NEC Announces Tele Scouter “Translation Glasses”
In Japan’s continuing quest to turn the world into a place completely controlled by crazy technology, NEC has announced a pair of glasses that, among other things, work to translate foreign languages. The device has a small microphone attached to it that picks up the audio from whoever you’re talking to. The sound recording is then sent to a small computer worn around the user’s waist (and really, what better way to carry around a computer?), where the data is in turn transmitted to a remote server. The server translates the speech into text, the text gets sent back to your stomach PC, and it then appears in the retinal display mounted in front of the glasses. The text shows up in your peripheral vision so as not to distract you from whatever you’re looking at, and you can also get an audio translation through an earpiece.
Admittedly, the gadget’s translation capabilities are pretty limited at the moment, but it’s being marketed to have other uses as well. For example, a sales rep could have info about their potential customer beamed into their vision during a conversation. Or a technician could use it to consult a user manual without having to use his hands. Personally, we hope it can be used to have the text of Sports Illustrated scrolled across your eyes while you pretend to pay attention at an office meeting.
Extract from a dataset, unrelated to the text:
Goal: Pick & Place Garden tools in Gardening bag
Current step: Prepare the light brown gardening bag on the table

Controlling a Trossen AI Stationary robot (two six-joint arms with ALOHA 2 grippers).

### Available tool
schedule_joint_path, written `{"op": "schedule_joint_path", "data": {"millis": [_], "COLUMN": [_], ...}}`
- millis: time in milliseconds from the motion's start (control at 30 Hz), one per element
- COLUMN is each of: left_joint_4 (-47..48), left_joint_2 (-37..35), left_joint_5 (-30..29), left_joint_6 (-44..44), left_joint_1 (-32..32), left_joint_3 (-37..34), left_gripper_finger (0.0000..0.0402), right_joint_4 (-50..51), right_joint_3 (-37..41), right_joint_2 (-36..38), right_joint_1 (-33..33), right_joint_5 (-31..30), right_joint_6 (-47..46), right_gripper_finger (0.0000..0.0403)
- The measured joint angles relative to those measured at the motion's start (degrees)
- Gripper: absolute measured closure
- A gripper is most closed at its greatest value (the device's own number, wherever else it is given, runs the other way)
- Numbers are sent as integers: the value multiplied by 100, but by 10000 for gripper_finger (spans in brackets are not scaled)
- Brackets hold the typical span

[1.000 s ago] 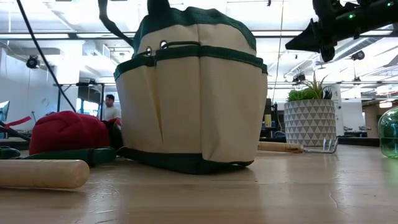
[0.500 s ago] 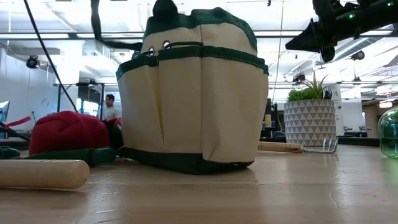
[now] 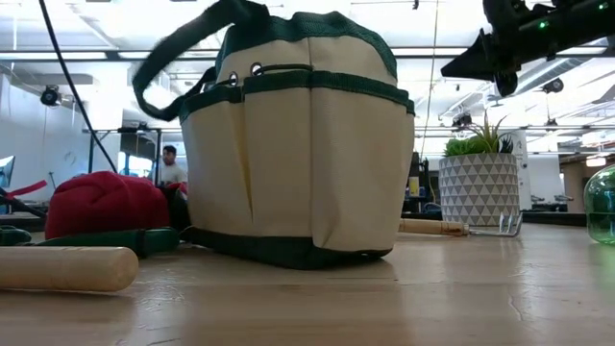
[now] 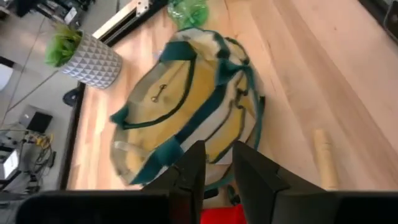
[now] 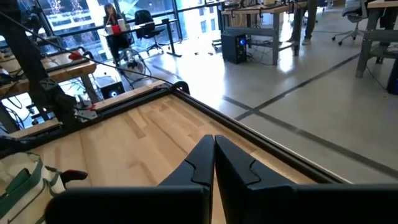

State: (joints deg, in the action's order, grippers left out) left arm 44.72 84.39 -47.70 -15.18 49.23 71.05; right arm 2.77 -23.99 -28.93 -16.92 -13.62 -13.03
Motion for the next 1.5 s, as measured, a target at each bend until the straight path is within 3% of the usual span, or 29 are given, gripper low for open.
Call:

Starting in 2010 they’ll be sold in sets of 30 at a cost of 7.5 million yen, or roughly 82.5 thousand USD, not including the cost of the translation software. Unfortunately, this puts it slightly out of the price range for everyday people like us who just want to take a trip down to Tijuana without having to learn basic Spanish. NEC spokespeople claim that the high price will likely be offset by the appeal of having the representatives of those who buy the glasses look like intimidating cyborgs. That’s a compelling argument, but whether they’ll be effective tools for the business world or will instead cause hilariously offensive incidents due to mistranslation remains to be seen.